→ **Your task**:
If a line contains "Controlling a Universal", it is the last one to write out; begin with the first line of the records and copy each exactly.

[Data records]
# # # # # # #

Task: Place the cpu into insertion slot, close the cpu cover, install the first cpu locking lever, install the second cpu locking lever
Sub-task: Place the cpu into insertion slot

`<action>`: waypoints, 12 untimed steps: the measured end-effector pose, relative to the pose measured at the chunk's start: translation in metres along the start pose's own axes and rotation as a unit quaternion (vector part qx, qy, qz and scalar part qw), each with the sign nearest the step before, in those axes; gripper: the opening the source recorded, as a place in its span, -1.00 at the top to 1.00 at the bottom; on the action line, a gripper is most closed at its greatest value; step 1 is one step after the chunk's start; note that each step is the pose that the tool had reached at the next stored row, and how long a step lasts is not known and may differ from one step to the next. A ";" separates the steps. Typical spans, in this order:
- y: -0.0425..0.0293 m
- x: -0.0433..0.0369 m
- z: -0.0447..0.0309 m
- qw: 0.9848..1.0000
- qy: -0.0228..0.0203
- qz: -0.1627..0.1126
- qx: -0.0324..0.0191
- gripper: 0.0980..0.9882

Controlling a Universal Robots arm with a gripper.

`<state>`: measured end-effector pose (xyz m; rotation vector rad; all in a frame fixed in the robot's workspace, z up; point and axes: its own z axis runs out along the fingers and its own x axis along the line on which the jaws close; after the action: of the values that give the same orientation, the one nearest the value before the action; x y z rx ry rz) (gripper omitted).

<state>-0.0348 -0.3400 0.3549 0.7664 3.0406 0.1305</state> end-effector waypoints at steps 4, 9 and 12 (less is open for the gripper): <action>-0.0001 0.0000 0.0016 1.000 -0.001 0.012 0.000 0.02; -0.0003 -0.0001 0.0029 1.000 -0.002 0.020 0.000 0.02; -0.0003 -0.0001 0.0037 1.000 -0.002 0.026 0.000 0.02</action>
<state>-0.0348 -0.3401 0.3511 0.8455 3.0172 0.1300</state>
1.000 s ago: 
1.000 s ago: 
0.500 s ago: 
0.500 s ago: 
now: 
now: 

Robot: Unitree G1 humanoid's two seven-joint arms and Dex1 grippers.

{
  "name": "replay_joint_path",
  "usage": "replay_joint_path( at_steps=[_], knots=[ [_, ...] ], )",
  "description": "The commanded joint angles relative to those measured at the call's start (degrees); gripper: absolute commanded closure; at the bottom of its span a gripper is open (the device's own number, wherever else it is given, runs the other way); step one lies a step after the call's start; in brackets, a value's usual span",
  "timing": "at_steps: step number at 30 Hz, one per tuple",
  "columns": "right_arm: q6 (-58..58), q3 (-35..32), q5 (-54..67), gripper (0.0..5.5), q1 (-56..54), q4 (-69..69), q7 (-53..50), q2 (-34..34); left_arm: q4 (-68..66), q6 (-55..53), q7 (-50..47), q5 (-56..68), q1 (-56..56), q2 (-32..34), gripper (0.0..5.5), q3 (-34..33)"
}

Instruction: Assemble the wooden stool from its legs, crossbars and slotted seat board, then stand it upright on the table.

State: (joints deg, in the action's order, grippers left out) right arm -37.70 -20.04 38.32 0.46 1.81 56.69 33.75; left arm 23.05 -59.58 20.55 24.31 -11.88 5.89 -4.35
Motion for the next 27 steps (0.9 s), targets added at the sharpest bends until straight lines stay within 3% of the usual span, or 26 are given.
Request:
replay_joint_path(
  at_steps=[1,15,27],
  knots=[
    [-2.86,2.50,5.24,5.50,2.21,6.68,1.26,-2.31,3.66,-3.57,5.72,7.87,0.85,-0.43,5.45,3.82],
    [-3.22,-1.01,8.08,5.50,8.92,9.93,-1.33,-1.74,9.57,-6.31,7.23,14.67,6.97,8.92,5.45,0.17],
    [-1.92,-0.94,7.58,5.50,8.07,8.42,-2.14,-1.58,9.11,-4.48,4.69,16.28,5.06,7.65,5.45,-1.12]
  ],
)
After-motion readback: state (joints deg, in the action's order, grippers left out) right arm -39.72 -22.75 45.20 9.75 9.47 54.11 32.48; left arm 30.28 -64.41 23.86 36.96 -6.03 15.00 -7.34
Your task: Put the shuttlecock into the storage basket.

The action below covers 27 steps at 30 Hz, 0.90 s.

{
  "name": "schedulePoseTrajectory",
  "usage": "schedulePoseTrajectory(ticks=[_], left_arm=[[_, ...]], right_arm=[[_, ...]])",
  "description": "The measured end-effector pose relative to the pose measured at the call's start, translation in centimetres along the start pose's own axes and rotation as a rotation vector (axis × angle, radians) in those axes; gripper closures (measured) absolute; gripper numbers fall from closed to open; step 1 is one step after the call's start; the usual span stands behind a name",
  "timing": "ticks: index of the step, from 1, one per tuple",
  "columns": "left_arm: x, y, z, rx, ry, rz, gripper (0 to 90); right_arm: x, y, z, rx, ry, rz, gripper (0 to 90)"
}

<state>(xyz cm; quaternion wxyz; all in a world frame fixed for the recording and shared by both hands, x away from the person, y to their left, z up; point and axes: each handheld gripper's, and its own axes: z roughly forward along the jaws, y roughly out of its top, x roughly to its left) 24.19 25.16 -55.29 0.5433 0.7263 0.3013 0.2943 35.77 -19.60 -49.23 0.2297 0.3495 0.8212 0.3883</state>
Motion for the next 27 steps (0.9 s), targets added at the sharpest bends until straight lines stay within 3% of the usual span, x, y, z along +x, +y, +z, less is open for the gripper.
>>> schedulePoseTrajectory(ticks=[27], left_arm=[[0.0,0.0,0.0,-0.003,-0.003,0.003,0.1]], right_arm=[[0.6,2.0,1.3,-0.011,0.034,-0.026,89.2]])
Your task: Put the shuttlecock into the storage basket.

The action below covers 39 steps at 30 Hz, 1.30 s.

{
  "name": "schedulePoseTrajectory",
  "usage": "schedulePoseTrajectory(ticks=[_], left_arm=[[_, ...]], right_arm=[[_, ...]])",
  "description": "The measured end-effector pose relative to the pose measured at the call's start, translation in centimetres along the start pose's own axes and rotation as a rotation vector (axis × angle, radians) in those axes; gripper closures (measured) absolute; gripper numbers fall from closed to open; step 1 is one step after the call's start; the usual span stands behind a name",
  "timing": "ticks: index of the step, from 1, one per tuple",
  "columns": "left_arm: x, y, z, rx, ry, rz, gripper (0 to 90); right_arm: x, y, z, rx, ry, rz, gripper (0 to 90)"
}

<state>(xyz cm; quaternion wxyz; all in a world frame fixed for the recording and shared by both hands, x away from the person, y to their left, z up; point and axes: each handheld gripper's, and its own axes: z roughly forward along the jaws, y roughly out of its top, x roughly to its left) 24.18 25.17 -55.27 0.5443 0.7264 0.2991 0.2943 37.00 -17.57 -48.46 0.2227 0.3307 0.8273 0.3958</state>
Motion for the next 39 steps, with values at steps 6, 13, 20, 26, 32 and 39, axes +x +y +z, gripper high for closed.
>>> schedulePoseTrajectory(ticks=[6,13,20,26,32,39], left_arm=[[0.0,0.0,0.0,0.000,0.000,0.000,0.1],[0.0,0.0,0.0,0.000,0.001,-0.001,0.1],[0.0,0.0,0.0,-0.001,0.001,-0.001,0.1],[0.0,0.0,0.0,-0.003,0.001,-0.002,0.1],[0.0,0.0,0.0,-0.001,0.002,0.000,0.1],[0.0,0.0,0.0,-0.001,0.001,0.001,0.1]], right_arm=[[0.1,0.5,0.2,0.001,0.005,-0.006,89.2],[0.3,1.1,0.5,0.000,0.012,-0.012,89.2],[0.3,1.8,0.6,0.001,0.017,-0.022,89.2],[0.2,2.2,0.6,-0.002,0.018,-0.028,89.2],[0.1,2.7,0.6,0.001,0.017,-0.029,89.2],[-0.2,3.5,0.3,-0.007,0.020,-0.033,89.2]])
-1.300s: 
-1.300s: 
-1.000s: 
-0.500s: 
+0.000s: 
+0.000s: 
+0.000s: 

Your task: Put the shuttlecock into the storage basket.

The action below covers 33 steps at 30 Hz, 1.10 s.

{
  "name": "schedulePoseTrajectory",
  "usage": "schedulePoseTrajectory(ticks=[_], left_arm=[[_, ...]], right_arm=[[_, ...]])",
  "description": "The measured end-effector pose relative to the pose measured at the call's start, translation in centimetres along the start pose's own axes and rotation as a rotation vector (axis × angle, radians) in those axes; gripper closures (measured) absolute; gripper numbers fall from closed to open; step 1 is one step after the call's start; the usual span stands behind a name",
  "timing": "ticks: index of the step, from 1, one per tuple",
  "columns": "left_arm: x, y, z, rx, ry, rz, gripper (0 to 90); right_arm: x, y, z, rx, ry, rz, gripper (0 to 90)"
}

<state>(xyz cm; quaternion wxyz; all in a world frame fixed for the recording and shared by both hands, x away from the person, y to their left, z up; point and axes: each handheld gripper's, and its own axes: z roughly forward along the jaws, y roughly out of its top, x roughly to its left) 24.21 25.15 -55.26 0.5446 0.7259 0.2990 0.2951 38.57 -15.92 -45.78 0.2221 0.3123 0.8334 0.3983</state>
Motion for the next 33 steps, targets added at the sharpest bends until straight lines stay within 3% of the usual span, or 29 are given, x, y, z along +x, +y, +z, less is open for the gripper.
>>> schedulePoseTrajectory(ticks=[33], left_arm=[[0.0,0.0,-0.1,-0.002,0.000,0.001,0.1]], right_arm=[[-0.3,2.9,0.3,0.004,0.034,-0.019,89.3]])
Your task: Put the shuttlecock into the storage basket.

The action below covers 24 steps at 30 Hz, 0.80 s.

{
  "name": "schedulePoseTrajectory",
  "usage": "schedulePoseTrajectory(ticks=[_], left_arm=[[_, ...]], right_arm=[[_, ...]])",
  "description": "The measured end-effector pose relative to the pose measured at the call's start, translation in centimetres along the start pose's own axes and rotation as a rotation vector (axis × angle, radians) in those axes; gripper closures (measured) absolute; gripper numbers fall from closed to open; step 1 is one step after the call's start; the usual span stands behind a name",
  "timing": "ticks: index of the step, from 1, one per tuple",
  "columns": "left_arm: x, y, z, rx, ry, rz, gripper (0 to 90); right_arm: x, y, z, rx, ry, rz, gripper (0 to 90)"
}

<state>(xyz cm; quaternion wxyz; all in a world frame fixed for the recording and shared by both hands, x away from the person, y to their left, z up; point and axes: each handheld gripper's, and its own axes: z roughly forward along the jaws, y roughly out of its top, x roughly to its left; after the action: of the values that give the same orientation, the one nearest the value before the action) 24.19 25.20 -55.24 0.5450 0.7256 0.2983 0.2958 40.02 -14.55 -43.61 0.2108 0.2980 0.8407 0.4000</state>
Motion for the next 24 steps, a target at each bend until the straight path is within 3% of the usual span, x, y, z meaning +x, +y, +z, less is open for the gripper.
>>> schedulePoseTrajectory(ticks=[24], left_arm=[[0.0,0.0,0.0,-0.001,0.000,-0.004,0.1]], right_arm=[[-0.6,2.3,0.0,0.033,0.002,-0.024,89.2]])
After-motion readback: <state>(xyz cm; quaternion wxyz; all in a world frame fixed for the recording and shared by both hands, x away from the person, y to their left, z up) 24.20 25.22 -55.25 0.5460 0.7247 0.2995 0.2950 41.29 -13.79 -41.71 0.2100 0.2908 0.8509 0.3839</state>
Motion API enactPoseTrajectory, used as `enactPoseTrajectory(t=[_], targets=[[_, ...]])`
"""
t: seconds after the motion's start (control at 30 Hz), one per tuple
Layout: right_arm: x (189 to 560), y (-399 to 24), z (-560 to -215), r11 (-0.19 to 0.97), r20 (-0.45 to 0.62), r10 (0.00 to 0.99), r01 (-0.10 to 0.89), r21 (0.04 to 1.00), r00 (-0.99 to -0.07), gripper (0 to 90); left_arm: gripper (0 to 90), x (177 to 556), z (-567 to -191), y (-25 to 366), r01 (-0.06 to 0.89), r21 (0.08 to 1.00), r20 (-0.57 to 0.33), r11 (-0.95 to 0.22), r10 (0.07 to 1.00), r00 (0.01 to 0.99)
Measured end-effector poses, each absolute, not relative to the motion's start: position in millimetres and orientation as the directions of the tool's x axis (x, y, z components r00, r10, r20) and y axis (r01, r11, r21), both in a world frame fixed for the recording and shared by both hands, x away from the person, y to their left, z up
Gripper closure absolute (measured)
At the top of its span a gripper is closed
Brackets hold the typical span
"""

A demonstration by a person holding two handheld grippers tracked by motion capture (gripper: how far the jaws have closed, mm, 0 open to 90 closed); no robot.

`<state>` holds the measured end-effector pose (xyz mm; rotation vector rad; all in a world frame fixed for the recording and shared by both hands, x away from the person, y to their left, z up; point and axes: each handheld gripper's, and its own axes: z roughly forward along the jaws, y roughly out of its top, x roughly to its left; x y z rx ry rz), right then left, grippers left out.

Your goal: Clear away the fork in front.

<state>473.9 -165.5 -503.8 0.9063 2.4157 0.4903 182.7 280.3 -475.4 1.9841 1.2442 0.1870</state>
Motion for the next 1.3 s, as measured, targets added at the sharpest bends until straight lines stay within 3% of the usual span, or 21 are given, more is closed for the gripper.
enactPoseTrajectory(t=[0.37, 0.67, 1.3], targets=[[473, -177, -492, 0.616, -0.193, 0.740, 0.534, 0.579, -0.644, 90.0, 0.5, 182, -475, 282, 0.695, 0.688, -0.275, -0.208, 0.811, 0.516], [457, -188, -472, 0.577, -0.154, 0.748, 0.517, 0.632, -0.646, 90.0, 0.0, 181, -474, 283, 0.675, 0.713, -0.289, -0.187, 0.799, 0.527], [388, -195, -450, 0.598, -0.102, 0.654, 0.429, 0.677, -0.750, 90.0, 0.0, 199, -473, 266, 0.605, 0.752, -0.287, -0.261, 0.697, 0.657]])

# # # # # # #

→ **Answer section**:
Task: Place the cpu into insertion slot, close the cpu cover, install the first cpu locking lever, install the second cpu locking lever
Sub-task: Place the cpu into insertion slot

`<action>`: waypoints, 12 untimed steps: the measured end-effector pose, relative to the pose measured at the chunk's start: translation in metres along the start pose's own axes and rotation as a unit quaternion (vector part qx, qy, qz and scalar part qw), each with the sign nearest the step before, in those axes; gripper: the opening the source recorded, as a place in its span, -1.00 at the top to 1.00 at the bottom; on the action line, a gripper is most closed at its greatest value; step 1 is one step after the chunk's start; note that each step is the pose that the tool had reached at the next stored row, and how long a step lasts is not known and may differ from one step to the next. A ";" separates the steps. Typical spans, in this order:
- y: -0.0425..0.0293 m
- x: -0.0433..0.0369 m
- z: -0.0447..0.0309 m
- qw: 0.9848..1.0000
- qy: -0.0228..0.0203
- qz: -0.1627..0.1126
- qx: -0.0324..0.0191
- gripper: 0.0980..0.9882

Controlling a Universal Robots arm with a gripper.

Exercise complete, with nothing further to add.